DATA START

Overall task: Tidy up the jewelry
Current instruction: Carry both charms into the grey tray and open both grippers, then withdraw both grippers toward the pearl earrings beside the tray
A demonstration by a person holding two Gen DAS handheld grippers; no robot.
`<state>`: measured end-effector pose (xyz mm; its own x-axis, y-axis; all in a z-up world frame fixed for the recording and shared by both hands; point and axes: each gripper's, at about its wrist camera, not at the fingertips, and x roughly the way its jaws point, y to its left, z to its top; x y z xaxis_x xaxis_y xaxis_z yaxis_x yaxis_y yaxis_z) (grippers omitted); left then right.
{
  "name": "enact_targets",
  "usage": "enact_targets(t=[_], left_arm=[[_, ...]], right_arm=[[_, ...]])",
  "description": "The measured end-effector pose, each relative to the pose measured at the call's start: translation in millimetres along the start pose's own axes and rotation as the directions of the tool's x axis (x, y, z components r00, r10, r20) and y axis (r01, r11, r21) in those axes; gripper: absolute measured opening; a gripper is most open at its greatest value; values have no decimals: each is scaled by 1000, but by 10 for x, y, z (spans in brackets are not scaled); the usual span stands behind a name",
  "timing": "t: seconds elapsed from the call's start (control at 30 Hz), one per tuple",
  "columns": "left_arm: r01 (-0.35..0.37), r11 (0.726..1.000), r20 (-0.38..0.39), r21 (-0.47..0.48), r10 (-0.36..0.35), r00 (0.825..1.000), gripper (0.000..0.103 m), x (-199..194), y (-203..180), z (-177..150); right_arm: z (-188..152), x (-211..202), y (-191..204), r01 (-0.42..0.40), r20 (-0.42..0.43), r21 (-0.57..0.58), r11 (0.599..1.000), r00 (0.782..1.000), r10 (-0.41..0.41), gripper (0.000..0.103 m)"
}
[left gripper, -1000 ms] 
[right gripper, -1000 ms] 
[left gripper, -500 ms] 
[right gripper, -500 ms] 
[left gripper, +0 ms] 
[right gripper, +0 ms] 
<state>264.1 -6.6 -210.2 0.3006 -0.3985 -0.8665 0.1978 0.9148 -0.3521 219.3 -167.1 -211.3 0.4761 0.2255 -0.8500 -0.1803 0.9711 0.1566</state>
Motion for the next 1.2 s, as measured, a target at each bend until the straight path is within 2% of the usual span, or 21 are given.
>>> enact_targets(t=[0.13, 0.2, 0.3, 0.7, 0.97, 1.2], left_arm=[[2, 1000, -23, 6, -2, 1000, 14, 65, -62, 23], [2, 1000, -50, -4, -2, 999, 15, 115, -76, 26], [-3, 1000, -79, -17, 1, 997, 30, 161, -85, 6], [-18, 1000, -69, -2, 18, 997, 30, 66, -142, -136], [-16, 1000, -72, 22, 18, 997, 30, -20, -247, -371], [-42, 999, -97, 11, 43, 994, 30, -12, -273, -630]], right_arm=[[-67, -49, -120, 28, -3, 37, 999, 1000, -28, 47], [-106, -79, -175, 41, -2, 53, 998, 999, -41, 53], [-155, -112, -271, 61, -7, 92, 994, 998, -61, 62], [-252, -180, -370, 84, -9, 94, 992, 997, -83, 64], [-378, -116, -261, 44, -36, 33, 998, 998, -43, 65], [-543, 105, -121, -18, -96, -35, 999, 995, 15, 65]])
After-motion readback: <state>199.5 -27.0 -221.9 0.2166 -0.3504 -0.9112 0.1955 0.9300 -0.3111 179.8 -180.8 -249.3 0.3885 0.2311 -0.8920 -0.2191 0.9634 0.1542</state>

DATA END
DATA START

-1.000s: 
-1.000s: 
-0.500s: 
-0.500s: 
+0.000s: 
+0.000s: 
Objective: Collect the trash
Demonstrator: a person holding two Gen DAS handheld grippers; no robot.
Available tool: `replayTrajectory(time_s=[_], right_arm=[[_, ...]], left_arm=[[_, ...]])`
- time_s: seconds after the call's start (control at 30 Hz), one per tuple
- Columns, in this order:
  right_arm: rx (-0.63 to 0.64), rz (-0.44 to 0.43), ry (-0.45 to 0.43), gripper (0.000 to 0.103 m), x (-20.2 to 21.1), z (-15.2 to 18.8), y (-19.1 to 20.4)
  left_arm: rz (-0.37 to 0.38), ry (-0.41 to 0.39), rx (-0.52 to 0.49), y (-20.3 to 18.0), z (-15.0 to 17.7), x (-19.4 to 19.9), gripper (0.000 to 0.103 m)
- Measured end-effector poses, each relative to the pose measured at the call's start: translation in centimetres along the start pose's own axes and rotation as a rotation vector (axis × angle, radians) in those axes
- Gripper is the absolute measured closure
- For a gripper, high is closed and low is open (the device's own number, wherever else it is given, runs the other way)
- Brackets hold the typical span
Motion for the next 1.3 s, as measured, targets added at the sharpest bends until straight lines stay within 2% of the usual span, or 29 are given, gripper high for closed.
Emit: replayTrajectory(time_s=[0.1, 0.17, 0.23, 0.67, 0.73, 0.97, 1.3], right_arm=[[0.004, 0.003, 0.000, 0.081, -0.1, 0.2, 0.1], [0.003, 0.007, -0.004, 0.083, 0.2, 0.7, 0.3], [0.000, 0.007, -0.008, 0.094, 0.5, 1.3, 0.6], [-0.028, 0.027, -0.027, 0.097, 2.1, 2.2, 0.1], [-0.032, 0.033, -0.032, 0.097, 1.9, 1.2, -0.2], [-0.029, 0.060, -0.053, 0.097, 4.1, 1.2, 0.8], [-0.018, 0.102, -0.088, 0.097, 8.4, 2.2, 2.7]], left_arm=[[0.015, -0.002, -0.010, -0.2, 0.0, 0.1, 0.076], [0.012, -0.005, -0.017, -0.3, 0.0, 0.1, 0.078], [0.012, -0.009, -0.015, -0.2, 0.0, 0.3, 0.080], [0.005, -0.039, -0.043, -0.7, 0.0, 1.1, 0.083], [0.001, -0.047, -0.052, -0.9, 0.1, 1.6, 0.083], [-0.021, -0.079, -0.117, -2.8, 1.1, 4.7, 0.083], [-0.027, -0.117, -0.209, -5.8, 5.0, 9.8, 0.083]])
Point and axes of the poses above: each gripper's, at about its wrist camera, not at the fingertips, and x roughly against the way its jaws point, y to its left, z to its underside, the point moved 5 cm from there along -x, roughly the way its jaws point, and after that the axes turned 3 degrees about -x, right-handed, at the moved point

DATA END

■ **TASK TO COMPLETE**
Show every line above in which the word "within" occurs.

■ **SOLVED EXERCISE**
Motion for the next 1.2 s, as measured, a target at each bend until the straight path is within 2% of the usual span, or 21 are given.
Motion for the next 1.3 s, as measured, targets added at the sharpest bends until straight lines stay within 2% of the usual span, or 29 are given, gripper high for closed.

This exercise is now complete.